Heaven is Here: An Incredible Story of Hope, Triumph, and Everyday Joy by Stephanie Nielson

Maybe the most incredible book I have read this year is how I would describe the story of Stephanie Nielson and her husband crashing in the small plane they were in along with his flight instructor.  Both of them were burned over large portions of their body (He 50% and she 80%) and the fight back to surviving and then living a normal life is truly incredible.  She does a good job of delving into the feelings she had and almost giving up several times.  She tells what seems to be small portions of multiple NDE (Near Death Experiences) and other spiritual experiences that ultimately lead to her pushing forward to really doing all she could to aid her body in the healing process.  The culmination of the book is something not surprising after you get to know her, but something nevertheless miraculous considering all that she has been through.
One of the best things about this book is how open she is in sharing her memories and feelings.  The writing style she uses brings you in and helps you feel like you are right there.  I highly recommend this book for anyone who has ever felt like they couldn't do another things or anyone who has wondered how others might overcome huge obstacles that appear as miracles to the rest of the human race.

Stephanie Nielson writes an ongoing blog that you may be interested to look at which can can go to by clicking here. 

I, Emma Freke by Elizabeth Atkinson

Emma is in middle school, she lives with her mother has red hair and she is much taller than all the girls and most of the boys and doesn't want to play on the basketball team, and doesn't know who her dad is.  To top it all off she has the last name of Freke.  So it is hard for her to feel a part of things.  She is immature socially and is shy and just doesn't seem to fit in. She is so different from her mother and relatives that it is no surprise when her friend convinces her she must be adopted.  When she does approach her mother with that question she does end up getting much more information about herself than she had before including who her Dad is.  Before she knows it she is at a family reunion by herself with a bunch of Frekes.  There she learns that just because she looks a lot like the family doesn't mean she fits in entirely.  From this experience she learns that she is more like her mother than she thought and now she begins to  grow and learn about herself and how her choices can help shape who she becomes. 
This is a good book for middle school students who often feel out of place out of time and like they are adopted. 

Life Rocks!
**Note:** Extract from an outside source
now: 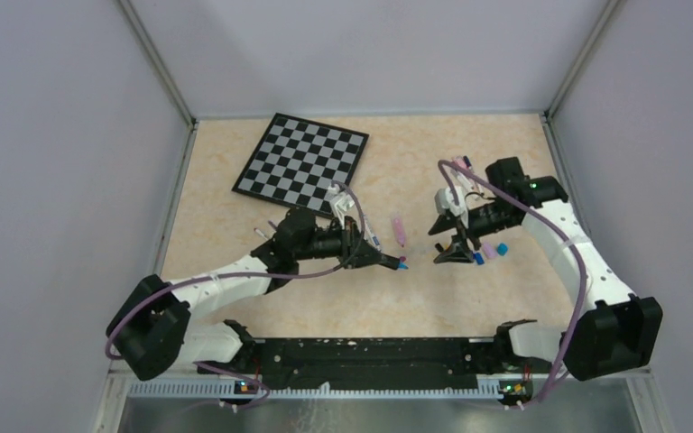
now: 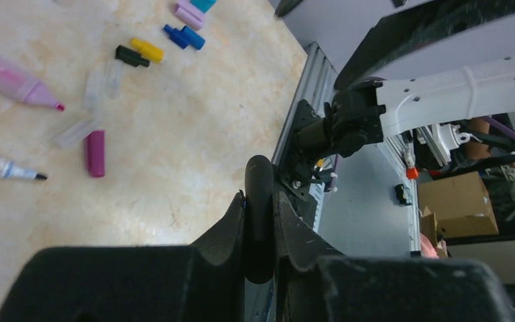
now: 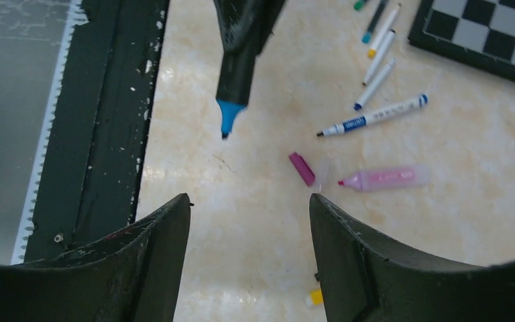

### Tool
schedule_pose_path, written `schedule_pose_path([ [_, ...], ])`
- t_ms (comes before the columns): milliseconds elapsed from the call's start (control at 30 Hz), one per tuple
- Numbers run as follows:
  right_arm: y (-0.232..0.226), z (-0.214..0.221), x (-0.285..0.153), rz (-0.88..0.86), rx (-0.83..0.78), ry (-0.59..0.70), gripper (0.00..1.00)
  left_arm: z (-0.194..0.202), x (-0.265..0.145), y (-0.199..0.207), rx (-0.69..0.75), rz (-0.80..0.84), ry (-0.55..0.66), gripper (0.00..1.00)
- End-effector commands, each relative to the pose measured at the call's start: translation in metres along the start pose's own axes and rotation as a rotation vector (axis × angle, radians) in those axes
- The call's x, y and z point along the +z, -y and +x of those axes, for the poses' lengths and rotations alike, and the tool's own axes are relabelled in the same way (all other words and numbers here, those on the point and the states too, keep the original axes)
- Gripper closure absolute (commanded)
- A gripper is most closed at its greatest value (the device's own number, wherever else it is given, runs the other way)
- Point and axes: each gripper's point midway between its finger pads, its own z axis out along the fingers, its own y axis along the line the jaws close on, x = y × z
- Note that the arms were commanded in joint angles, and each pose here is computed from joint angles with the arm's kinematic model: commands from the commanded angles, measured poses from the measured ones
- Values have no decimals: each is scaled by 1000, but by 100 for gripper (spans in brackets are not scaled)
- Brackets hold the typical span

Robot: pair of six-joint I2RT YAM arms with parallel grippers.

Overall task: Open the pen caps
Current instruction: Place the pen cap at the center of the board, then place the pen at the center of the board.

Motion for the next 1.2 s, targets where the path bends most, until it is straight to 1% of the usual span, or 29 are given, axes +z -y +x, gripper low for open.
schedule_pose_path([
  [0, -7, -29, 24, -55, -140, 58, 36, -9, 18, 28, 40, 115, -51, 100],
  [67, -4, -27, 27, -42, -140, 28, 36, -13, 24, 33, 21, 143, -41, 100],
  [167, 0, -24, 33, -11, -133, -18, 35, -18, 31, 37, -43, 176, -15, 100],
  [333, -8, -22, 44, -30, -103, -28, 35, -26, 43, 37, -135, 203, 14, 100],
  [567, -14, -16, 56, -47, -74, -50, 35, -25, 52, 34, -232, 196, 36, 100],
  [700, -10, -10, 61, -28, -71, -87, 36, -23, 54, 33, -266, 187, 53, 100],
  [933, -10, -5, 68, -31, -81, -123, 46, -22, 52, 25, -384, 170, 119, 100],
  [1167, -9, -4, 76, -33, -87, -156, 61, -18, 53, 22, -455, 177, 138, 100],
])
How Firm is Your Foundation by John Bytheway

John Bytheway is well known in the LDS community for his talks and books for teenagers.  His books explain in ways that all can understand how important religion is in everyday life.  He explains deep and important things in ways that get us to laugh at ourselves rather than be overwhelmed and trod underfoot by life.  In this book he describes five foundational "rocks" in life: My Identity, My Savior, My Standards, My Purpose, and My Neighbor.  As usual he does so in an upbeat manner with lots of fun and lots of learning going on.  This is a good quick read for the teens it is true, but it is also enjoyable for adults as well.  After all our foundational rocks are all the same.
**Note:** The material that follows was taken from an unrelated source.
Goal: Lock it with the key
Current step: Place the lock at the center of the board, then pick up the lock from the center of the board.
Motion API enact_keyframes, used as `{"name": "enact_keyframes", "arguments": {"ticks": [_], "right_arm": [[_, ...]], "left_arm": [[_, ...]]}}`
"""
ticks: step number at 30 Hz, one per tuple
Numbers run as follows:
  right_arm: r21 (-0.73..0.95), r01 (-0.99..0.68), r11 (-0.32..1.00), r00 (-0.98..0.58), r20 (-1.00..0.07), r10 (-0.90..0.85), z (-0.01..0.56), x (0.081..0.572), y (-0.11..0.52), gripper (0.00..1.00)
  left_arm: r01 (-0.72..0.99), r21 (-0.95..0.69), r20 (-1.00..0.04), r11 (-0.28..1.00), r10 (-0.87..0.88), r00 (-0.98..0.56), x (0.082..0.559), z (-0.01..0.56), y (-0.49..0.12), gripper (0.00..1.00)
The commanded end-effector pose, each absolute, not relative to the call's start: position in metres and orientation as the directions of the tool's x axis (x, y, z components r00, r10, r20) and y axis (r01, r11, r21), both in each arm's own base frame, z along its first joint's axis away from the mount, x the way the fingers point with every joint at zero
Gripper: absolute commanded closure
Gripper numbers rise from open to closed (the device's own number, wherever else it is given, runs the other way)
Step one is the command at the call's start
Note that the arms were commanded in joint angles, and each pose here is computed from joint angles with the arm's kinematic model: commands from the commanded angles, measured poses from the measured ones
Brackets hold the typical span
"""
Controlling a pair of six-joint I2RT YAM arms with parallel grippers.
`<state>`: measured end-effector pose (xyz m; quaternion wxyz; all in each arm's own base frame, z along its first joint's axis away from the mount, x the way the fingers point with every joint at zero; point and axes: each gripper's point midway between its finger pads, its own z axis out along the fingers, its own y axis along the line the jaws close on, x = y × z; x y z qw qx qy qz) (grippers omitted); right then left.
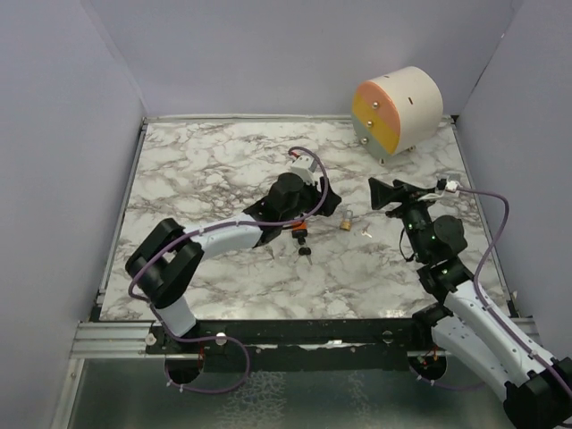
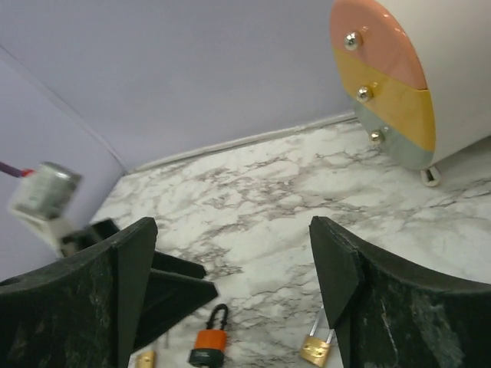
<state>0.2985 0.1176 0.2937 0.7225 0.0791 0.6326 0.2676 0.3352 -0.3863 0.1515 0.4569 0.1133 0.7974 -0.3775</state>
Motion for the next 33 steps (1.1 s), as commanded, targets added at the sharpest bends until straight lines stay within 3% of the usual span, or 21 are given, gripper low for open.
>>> {"name": "enact_keyframes", "arguments": {"ticks": [1,2,5,16,21,26,28,31,33], "right_arm": [[0.389,-0.236,0.89,0.01,-0.915,0.402,0.285,0.317,0.12,0.06],[0.344,-0.233,0.91,-0.071,-0.939,0.336,0.274,0.325,0.128,0.01],[0.316,-0.207,0.926,-0.234,-0.935,0.267,0.24,0.34,0.141,0.0],[0.312,-0.317,0.896,-0.247,-0.939,0.239,0.229,0.33,0.157,0.0],[0.296,-0.385,0.874,-0.352,-0.923,0.158,0.201,0.333,0.184,0.17],[0.212,-0.434,0.876,-0.39,-0.92,0.03,0.179,0.329,0.232,0.18],[0.197,-0.449,0.872,-0.404,-0.915,-0.002,0.172,0.329,0.249,0.16],[0.222,-0.445,0.868,-0.437,-0.9,0.006,0.163,0.332,0.265,0.03],[0.22,-0.444,0.868,-0.45,-0.893,-0.004,0.157,0.334,0.272,0.0]], "left_arm": [[0.496,-0.351,-0.895,0.794,-0.129,-0.427,0.342,0.173,-0.348,0.33],[0.485,-0.334,-0.903,0.808,-0.126,-0.411,0.343,0.176,-0.341,0.33],[0.457,-0.305,-0.915,0.835,-0.125,-0.382,0.342,0.18,-0.323,0.31],[0.196,-0.387,-0.876,0.901,-0.293,-0.383,0.362,0.169,-0.209,0.29],[0.114,-0.365,-0.873,0.924,-0.297,-0.387,0.361,0.157,-0.173,0.28],[0.094,-0.321,-0.888,0.942,-0.265,-0.376,0.36,0.16,-0.155,0.28],[0.09,-0.312,-0.892,0.946,-0.259,-0.37,0.359,0.162,-0.149,0.28],[0.083,-0.306,-0.893,0.948,-0.256,-0.369,0.357,0.165,-0.139,0.28],[0.077,-0.311,-0.895,0.947,-0.264,-0.36,0.355,0.167,-0.133,0.28]]}}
The Road to Grace (The Walk) by Richard Paul Evans

Richard Paul Evans continues his series starring Alan Christoffersen.  His life fell apart and now he is walking across the country in an attempt to find himself.  In this book both his past and present come together to teach him why he is taking this walk.  He isn't clear on how he expects this walk to help but he wants to continue despite the difficulties and being mugged in an earlier book.  Here part of his past comes to haunt him and he finds himself learning that people are more important than the offenses that they can cause.  When he gets to know people-even bad people-he finds that it is harder to hold grudges and as he lets go of his grudges he begins to see freedom at the end of the tunnel and the end of his walk.  The 1000 miles or so that are covered in this walk don't go by easily as he has some difficulties but everytime the difficulties, when he pushes through, leads to some important lesson. 
I really enjoyed this book.  I have to admit that in addition to seeing the main character growing I find it enjoyable as he describes the scenery and the little towns along the way with the variety of odd things that people have built and done which become the local legends along the way.  An easy and enjoyable read.   
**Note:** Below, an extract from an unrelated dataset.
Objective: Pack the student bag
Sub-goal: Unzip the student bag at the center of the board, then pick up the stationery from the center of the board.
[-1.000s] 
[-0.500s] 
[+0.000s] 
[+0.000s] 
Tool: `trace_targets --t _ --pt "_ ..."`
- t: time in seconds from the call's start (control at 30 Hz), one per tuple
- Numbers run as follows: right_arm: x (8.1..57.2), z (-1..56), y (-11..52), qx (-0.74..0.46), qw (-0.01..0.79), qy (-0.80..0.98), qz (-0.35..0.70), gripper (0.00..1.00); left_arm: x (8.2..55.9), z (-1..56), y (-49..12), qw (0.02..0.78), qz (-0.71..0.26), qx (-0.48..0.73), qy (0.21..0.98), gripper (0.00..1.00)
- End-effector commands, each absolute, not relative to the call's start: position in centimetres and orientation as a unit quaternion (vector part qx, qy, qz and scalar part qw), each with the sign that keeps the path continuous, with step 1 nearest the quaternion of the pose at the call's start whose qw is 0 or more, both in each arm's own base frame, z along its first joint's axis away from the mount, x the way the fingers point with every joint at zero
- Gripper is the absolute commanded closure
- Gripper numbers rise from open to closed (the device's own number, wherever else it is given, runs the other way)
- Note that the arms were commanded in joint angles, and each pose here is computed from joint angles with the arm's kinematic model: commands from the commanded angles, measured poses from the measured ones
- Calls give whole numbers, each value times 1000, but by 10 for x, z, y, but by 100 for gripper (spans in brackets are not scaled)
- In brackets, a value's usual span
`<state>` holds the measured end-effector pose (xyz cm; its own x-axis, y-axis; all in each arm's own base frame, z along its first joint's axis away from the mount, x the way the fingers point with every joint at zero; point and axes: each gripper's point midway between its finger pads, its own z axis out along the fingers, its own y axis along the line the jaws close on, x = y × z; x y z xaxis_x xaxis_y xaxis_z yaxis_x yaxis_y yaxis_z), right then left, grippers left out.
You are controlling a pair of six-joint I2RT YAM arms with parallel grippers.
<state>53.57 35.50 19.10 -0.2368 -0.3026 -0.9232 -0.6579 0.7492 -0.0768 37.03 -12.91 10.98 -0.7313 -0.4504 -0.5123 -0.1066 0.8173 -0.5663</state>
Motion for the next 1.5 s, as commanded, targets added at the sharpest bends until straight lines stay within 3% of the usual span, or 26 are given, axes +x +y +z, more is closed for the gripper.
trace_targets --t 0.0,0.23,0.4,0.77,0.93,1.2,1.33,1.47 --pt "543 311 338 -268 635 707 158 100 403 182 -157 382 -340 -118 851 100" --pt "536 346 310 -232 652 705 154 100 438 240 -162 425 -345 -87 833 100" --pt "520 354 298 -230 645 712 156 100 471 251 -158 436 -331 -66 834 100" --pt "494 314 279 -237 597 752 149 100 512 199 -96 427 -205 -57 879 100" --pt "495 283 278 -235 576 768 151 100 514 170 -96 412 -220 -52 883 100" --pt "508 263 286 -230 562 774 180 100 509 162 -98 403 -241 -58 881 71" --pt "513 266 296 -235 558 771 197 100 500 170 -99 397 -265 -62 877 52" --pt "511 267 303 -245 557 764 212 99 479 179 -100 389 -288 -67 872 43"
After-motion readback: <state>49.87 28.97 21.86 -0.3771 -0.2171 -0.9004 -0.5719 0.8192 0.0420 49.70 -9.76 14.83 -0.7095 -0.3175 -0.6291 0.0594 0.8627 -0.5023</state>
Anyone who says they have only one life to live must not know how to read a book. ~Author Unknown

 The largest book in the world is in Szinpetri Hungary.  It is entitled 'Our Fragile Natural Heritage'
It was written/made by Bela Varga, his wife and 25 volunteers.  It is 13.71 x 12.36 ft and weighs 3.124 pounds and is 346 pages long. 

Wednesday, May 30, 2012

Sometimes We Get It Right

Anthony Smith is a four year old that has no hearing in one ear and only limited hearing in the other ear.  You probably wouldn't be surprised to know that he decided that he doesn't like wearing his hearing aid.  Sounds like a kid.  He told his Mom that he wouldn't wear his "blue ear" hearing aid because, superheroes don't wear hearing aids.

That makes perfect sense for a four year old.  It also revealed what was important to him, for example, superheroes are currently his mentors, he is interested in that job possibility in the future and wants to prepare for that eventuality now, and obviously he is thinking of his future and wearing a "blue ear" didn't fit his vision.

Anthony's Mom apparently was not an expert on superheroes so she wisely consulted with someone who was.  She emailed Marvel comics and ask if there was a hearing impaired hero and they responded that Hawkeye was indeed hearing impaired.

But Marvel didn't stop there and before they were done they sent some drawings as you can see below.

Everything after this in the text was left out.